→ To do: Among the lines below, list those containing the string "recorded".

Given information section start

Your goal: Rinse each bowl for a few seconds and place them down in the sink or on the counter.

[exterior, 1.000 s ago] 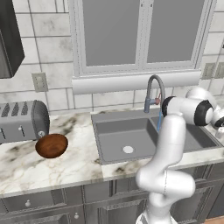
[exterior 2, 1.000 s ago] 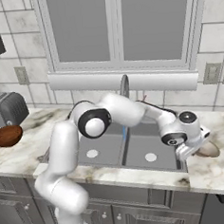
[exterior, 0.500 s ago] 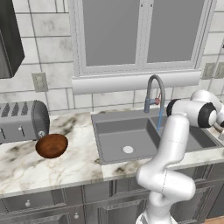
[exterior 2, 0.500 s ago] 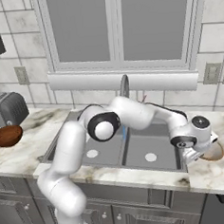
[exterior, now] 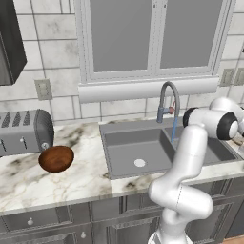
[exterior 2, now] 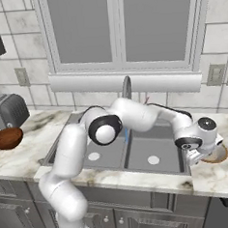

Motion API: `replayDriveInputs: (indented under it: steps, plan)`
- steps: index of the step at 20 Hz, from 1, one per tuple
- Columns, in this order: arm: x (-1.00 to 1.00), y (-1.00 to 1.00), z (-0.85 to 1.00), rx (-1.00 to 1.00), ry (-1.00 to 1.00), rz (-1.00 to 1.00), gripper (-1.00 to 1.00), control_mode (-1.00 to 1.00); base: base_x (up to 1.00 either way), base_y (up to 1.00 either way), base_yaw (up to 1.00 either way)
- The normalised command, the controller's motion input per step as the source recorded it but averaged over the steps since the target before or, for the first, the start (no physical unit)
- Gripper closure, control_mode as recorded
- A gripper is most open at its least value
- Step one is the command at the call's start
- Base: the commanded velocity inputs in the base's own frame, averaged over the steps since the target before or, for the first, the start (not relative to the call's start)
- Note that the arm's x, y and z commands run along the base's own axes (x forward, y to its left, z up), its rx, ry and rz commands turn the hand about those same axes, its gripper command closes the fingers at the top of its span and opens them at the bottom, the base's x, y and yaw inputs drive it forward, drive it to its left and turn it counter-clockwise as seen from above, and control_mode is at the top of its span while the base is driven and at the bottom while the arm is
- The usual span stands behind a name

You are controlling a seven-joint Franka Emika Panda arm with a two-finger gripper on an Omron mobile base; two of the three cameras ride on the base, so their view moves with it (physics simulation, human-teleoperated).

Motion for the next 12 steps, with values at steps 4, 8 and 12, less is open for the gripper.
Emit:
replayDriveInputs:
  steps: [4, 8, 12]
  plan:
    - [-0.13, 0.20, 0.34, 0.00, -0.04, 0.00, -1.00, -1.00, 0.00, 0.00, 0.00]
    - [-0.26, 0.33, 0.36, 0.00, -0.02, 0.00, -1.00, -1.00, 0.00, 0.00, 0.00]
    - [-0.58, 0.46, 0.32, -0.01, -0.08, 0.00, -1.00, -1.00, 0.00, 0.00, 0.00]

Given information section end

→ Task output:
- The normalised command, the controller's motion input per step as the source recorded it but averaged over the steps since the target before or, for the first, the start (no physical unit)
- Gripper closure, control_mode as recorded

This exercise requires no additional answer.